◆ What the exercise asks ◆
Return every record below exactly as given, images excluded.
-------- Dataset excerpts
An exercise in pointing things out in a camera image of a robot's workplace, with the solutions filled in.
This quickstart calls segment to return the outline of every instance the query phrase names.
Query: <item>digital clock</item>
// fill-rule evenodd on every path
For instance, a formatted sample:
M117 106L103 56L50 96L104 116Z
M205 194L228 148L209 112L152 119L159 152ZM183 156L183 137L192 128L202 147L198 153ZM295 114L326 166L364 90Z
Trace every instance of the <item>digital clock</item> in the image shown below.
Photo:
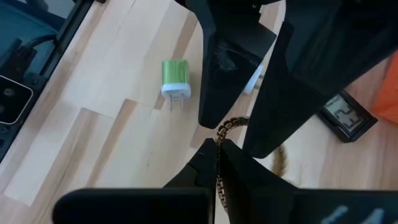
M343 142L356 141L377 122L346 91L329 100L317 115Z

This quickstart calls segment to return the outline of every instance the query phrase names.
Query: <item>metal chain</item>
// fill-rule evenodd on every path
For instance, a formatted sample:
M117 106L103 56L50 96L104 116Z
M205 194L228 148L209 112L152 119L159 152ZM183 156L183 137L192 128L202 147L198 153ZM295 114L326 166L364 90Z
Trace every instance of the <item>metal chain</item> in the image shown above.
M215 139L216 145L217 145L217 166L218 166L216 188L217 188L218 196L221 200L221 204L224 207L225 212L228 212L228 211L227 211L227 207L226 207L227 201L226 201L226 197L225 197L223 178L220 176L221 150L223 150L223 144L224 144L226 135L232 129L240 127L240 126L247 126L248 124L249 124L249 117L231 118L231 119L225 121L218 128L218 131L217 131L217 137ZM274 151L274 160L272 163L271 171L275 175L282 177L285 174L285 170L287 167L286 161L287 161L286 150L285 150L285 147L283 145L281 145Z

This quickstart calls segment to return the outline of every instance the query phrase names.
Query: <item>chain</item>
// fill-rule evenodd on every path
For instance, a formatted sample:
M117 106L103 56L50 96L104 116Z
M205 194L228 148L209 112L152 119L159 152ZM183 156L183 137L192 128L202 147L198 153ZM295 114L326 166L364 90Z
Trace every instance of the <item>chain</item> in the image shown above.
M226 207L226 197L225 197L225 191L224 191L224 183L223 183L223 178L220 176L220 156L221 156L221 151L223 150L223 144L226 135L234 128L240 127L240 126L247 126L249 124L249 117L237 117L237 118L231 118L227 121L225 121L217 131L217 137L215 139L216 145L217 145L217 178L216 178L216 188L218 192L218 196L221 200L221 204L224 207L225 212L227 211ZM287 167L287 156L286 156L286 150L283 145L279 146L275 151L274 151L274 160L272 163L272 169L271 171L275 174L278 175L279 177L282 177L285 174L285 170Z

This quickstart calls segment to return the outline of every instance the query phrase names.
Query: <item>wooden floor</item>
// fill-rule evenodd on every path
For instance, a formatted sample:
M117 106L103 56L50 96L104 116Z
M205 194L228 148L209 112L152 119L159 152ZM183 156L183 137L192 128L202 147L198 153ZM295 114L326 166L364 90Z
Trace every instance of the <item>wooden floor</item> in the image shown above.
M263 7L261 22L278 32L284 9L283 2ZM170 180L215 133L197 122L201 35L196 17L173 0L94 3L0 163L0 223L51 223L52 206L73 189ZM190 64L192 97L183 110L170 111L159 94L161 61L169 58ZM388 65L348 88L368 109ZM249 115L255 97L242 95L228 117ZM244 129L231 133L238 144L243 137ZM285 143L285 178L300 187L398 190L397 137L398 125L380 119L356 143L342 144L313 117ZM220 207L216 222L228 222Z

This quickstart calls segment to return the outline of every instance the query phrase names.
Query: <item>orange object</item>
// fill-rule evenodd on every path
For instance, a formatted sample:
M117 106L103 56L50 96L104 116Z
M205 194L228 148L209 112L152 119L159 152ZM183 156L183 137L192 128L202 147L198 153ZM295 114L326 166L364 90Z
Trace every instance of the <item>orange object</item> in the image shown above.
M398 52L392 59L373 111L383 118L398 123Z
----------------
◆ The answer ◆
An exercise in pointing things out in a camera image of a robot's workplace, with the solutions filled in.
This quickstart calls segment to return the outline of every instance the query phrase names.
Query: <item>digital clock</item>
// fill-rule evenodd on every path
For instance, a formatted sample:
M117 106L103 56L50 96L104 116Z
M205 194L228 148L209 112L152 119L159 152ZM183 156L183 137L192 128L202 147L198 153ZM295 114L326 166L364 90Z
Trace every instance of the <item>digital clock</item> in the image shown below.
Photo:
M343 142L356 141L377 122L346 91L329 100L317 115Z

This quickstart calls segment to return the outline of every instance the query phrase names.
Query: <item>metal chain</item>
// fill-rule evenodd on every path
For instance, a formatted sample:
M117 106L103 56L50 96L104 116Z
M205 194L228 148L209 112L152 119L159 152ZM183 156L183 137L192 128L202 147L198 153ZM295 114L326 166L364 90Z
Trace every instance of the <item>metal chain</item> in the image shown above.
M215 139L216 145L217 145L217 166L218 166L216 188L217 188L218 196L221 200L221 204L224 207L225 212L228 212L228 211L227 211L227 207L226 207L227 201L226 201L226 197L225 197L223 178L220 176L221 150L223 150L223 144L224 144L226 135L232 129L240 127L240 126L247 126L248 124L249 124L249 117L231 118L231 119L225 121L218 128L218 131L217 131L217 137ZM274 151L274 160L272 163L271 171L275 175L282 177L285 174L285 170L287 167L286 161L287 161L286 150L285 150L285 147L283 145L281 145Z

This quickstart calls segment to return the outline of every instance the query phrase names.
Query: <item>chain</item>
// fill-rule evenodd on every path
For instance, a formatted sample:
M117 106L103 56L50 96L104 116Z
M205 194L228 148L209 112L152 119L159 152ZM183 156L183 137L192 128L202 147L198 153ZM295 114L326 166L364 90Z
Trace every instance of the <item>chain</item> in the image shown above.
M226 207L226 197L225 197L225 191L224 191L224 183L223 183L223 178L220 176L220 156L221 156L221 151L223 150L223 144L226 135L234 128L240 127L240 126L247 126L249 124L249 117L237 117L237 118L231 118L227 121L225 121L217 131L217 137L215 139L216 145L217 145L217 178L216 178L216 188L218 192L218 196L221 200L221 204L224 207L225 212L227 211ZM287 167L287 156L286 156L286 150L283 145L279 146L275 151L274 151L274 160L272 163L272 169L271 171L275 174L278 175L279 177L282 177L285 174L285 170Z

This quickstart calls segment to return the outline of every instance the query phrase names.
Query: <item>wooden floor</item>
// fill-rule evenodd on every path
For instance, a formatted sample:
M117 106L103 56L50 96L104 116Z
M205 194L228 148L209 112L152 119L159 152ZM183 156L183 137L192 128L202 147L198 153ZM295 114L326 166L364 90Z
Trace every instance of the <item>wooden floor</item> in the image shown above.
M263 7L261 22L278 32L284 9L283 2ZM170 180L215 133L197 122L201 35L196 17L173 0L94 3L0 163L0 223L51 223L52 206L73 189ZM190 64L192 97L183 110L170 111L159 94L161 61L169 58ZM388 65L348 88L368 109ZM249 115L255 97L242 95L228 117ZM244 129L231 133L238 144L243 137ZM285 143L285 178L300 187L398 190L397 137L398 125L380 119L356 143L342 144L313 117ZM220 207L216 222L228 222Z

This quickstart calls segment to return the outline of every instance the query phrase names.
Query: <item>orange object</item>
// fill-rule evenodd on every path
For instance, a formatted sample:
M117 106L103 56L50 96L104 116Z
M205 194L228 148L209 112L152 119L159 152ZM183 156L183 137L192 128L202 147L198 153ZM295 114L326 166L364 90Z
Trace every instance of the <item>orange object</item> in the image shown above.
M398 52L392 59L373 111L383 118L398 123Z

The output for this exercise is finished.